To stay consistent with the lingo in the rest of the industry, Xanadu refers to each light beam on its chip as a qubit, but technically they are not qubits at all. In quantum computing jargon, each light beam is something called a “qumode,” short for “quantum mode,” where “mode” is a fancy word for light whose wavelike properties exhibit specified patterns. Such a design is known as a continuous-variable architecture.
Xanadu’s devices mark the debut of a new way to do math using quantum mechanics. “I think this quantum computer will spark further interest in the broader quantum technology community towards these continuous-variable architectures,” said Ferrini. Xanadu’s devices may lend legitimacy to other researchers who are trying to build continuous-variable quantum computers using microwave radiation instead of infrared light.
Xanadu is looking to its customers to figure out what role these computers can play in the future. Researchers at Oak Ridge National Laboratory, for example, have purchased access to Xanadu’s devices in order to design the next generation of supercomputers. They think that future supercomputers could contain a quantum computing chip—a “QPU,” or quantum processing unit—that is dedicated to performing specialized tasks fast, said Oak Ridge quantum computer scientist Travis Humble. In their efforts to design a QPU, Oak Ridge has bought access to other commercial quantum computers as well, such as devices made by IBM, D-Wave, Rigetti—“as many as we can get our hands on,” said Humble.

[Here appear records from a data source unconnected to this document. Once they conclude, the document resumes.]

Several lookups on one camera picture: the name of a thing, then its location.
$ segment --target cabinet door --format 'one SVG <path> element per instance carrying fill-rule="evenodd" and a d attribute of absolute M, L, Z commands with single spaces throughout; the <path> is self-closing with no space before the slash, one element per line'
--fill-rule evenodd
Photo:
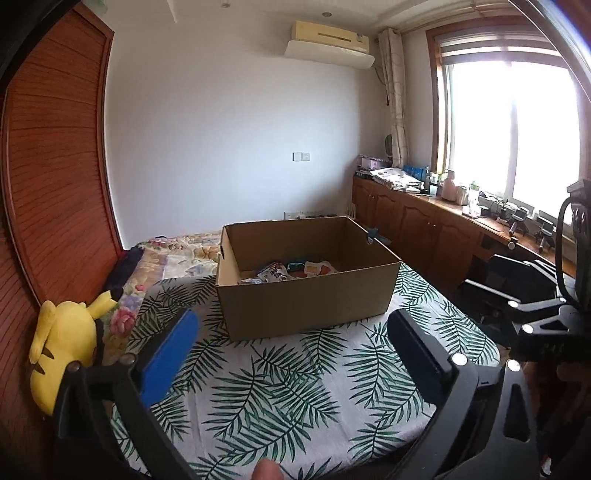
<path fill-rule="evenodd" d="M 436 233 L 433 208 L 413 197 L 406 198 L 401 206 L 400 228 L 395 241 L 394 253 L 423 276 L 427 274 Z"/>
<path fill-rule="evenodd" d="M 375 197 L 371 186 L 363 180 L 353 184 L 353 203 L 355 204 L 355 219 L 365 226 L 373 227 Z"/>
<path fill-rule="evenodd" d="M 449 212 L 441 212 L 435 223 L 439 234 L 427 278 L 440 291 L 453 291 L 466 279 L 479 231 L 470 222 Z"/>
<path fill-rule="evenodd" d="M 394 248 L 400 227 L 400 194 L 398 192 L 378 193 L 375 198 L 374 226 L 380 235 L 392 242 L 390 248 Z"/>

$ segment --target roller blind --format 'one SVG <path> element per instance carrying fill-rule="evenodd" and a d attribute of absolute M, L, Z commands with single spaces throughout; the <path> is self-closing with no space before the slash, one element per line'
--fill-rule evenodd
<path fill-rule="evenodd" d="M 533 25 L 472 28 L 436 37 L 441 63 L 527 61 L 565 67 L 560 53 Z"/>

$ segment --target cardboard box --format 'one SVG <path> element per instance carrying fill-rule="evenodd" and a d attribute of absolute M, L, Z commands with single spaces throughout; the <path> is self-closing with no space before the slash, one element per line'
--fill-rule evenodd
<path fill-rule="evenodd" d="M 269 263 L 328 260 L 338 273 L 241 284 Z M 400 259 L 348 217 L 235 223 L 222 231 L 217 293 L 230 338 L 267 338 L 384 313 Z"/>

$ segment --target human hand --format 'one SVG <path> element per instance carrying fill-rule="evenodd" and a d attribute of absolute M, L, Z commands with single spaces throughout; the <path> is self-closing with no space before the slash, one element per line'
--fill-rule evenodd
<path fill-rule="evenodd" d="M 283 480 L 283 474 L 273 460 L 261 458 L 252 471 L 251 480 Z"/>

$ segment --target curtain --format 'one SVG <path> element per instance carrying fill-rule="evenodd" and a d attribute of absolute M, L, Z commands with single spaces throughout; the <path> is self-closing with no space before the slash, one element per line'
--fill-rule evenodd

To be sure, Xanadu’s new devices are still very much part of quantum computing’s adolescence, an era that experts call NISQ, for Noisy Intermediate-Scale Quantum Computing. NISQ machines work in limited ways, and it’s still unclear how the machines will integrate into existing technology and what purpose they will serve. “It’s like when you hit a growth spurt when you’re young, and you outgrow all your clothes and get awkward,” said Humble. “Quantum computing is off to its next plateau in development.”